Baylor’s story and folklore agree that later, the Rangers had jailed one of Sarge’s gang members and that gang member eventually talked. The Rangers and sheriffs were diligently searching for Woods. Baylor wrote that the informant was in the penitentiary and Baylor wanted him released to help in locating the place where Woods’s body could be found. The informant did not get released but he did send a map. No body was found but the informant said that just maybe the body was moved.
Years later, Baylor wrote that a skull, leg bone, boot and spur had been found in a cave about ten miles from where the map indicated. So could this second place been the actual “Dead Man’s Cave?” The Rangers took the remains to Rocksprings for identification. Sherriff Baylor went to Rocksprings and identified the remains as those of missing Texas Ranger Corporal James W. Woods. The courthouse in Rocksprings burned a couple of years later and all records pertaining to this incident literally went up in smoke.
What it all boils down to is that the body at the bottom of a cave is one James W. Woods. Where his remains are now, no one knows for sure. Where the cave is located, no one knows for sure.

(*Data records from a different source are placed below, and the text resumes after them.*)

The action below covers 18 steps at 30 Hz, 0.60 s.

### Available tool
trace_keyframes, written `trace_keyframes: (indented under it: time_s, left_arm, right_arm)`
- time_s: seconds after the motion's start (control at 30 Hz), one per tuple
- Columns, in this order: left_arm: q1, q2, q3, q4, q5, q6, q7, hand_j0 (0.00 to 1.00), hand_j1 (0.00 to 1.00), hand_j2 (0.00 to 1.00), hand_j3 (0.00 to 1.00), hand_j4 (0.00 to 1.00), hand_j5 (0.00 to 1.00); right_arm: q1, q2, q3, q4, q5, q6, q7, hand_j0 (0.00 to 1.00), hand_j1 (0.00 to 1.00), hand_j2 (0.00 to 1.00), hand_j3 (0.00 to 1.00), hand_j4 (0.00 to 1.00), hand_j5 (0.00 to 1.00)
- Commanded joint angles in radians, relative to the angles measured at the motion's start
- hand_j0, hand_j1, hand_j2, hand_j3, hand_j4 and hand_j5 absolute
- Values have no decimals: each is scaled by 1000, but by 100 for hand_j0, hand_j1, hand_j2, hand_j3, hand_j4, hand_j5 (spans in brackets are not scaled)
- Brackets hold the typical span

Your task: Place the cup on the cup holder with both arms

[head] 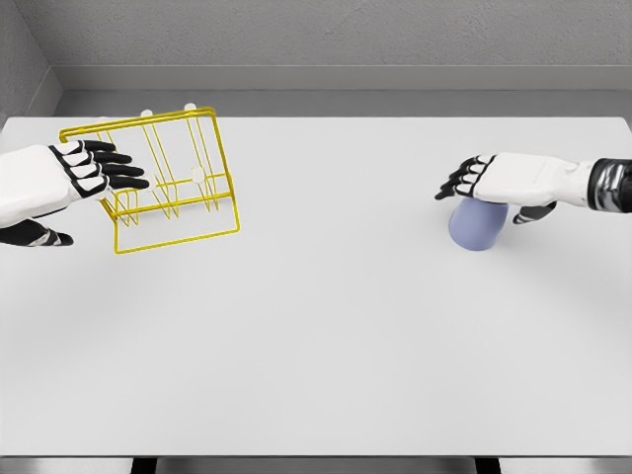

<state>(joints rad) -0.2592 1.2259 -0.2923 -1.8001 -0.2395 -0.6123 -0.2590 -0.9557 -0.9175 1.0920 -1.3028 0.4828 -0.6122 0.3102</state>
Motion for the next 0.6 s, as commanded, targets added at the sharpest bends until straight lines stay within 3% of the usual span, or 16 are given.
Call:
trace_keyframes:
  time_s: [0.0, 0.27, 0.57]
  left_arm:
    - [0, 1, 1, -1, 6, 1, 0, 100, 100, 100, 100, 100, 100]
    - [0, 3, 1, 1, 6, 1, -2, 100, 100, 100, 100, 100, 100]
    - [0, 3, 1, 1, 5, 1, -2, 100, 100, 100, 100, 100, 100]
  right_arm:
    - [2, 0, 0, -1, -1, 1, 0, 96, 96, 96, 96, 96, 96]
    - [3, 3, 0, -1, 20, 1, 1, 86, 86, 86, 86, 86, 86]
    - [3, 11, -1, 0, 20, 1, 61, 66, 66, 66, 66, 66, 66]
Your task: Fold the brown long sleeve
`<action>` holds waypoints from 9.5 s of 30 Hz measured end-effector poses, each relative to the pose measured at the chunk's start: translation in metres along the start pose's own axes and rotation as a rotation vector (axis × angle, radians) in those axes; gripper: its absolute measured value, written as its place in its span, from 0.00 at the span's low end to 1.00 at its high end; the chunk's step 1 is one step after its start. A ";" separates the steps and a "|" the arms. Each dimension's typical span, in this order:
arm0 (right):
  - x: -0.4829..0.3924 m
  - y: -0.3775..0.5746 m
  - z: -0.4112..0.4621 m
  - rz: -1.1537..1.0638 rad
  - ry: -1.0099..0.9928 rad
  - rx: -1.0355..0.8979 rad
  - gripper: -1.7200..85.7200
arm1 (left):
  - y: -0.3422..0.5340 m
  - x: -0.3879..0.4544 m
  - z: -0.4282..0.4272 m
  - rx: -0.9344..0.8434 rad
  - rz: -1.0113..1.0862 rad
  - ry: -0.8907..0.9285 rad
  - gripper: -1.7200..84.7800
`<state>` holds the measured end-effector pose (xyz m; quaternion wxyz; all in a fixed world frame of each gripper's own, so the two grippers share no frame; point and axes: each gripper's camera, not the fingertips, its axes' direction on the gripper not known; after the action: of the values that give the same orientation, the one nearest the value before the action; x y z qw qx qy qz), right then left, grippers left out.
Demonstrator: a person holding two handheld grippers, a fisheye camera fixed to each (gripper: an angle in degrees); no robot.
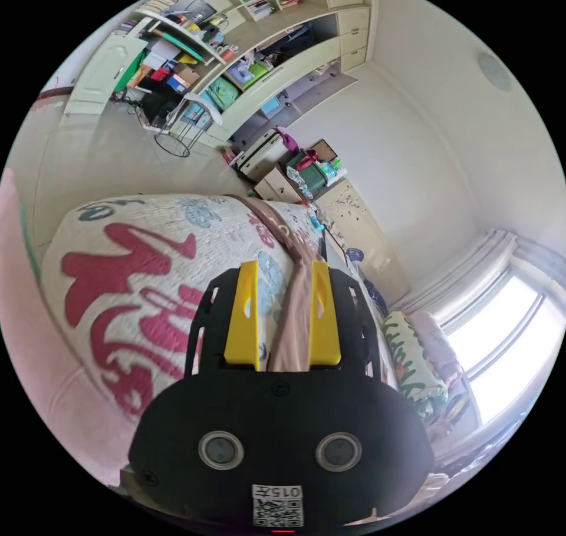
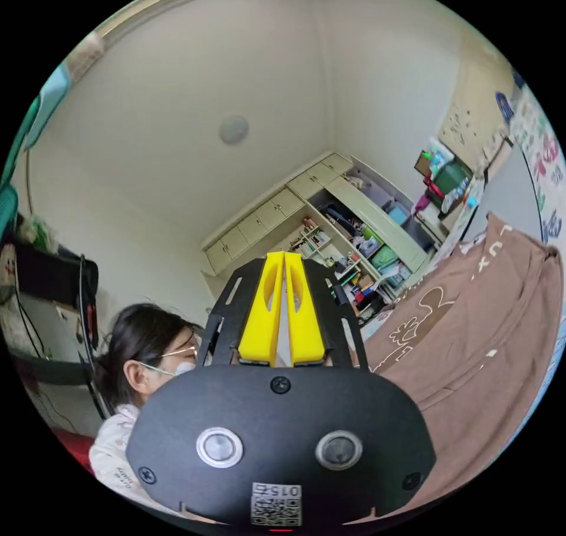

The last official Texas Ranger pay file record for Woods indicates the following, “March 1, 1899, These pay certificates were never cashed because Woods was murdered somewhere at Ft. McKavitt and his body was never found and never heard from.”
Sarge Cummings managed to dodge the Rangers until the day he died. There is the old adage of “innocent until proven guilty.” The Rangers never charged or convicted him of anything. Sarge built his final loop on February 12, 1923. They laid him to rest in the Vanderpool Cemetery at Vanderpool, Texas.
Linda Kirkpatrick is an author and cowboy poet, known for her writings on local and area history, including a regular newspaper column and contributor to the Hill Country Visitors Guide. She has been an invited poet at the National Cowboy Poetry Gathering in Elko, Nv. and is a regular at the Texas Cowboy Poetry Gathering in Alpine, Texas. Among her books are Somewhere in the West, Tales from the Frio Canyon, and a forthcoming book about the John Leakey family and the settlement of Leakey and the Frio Canyon.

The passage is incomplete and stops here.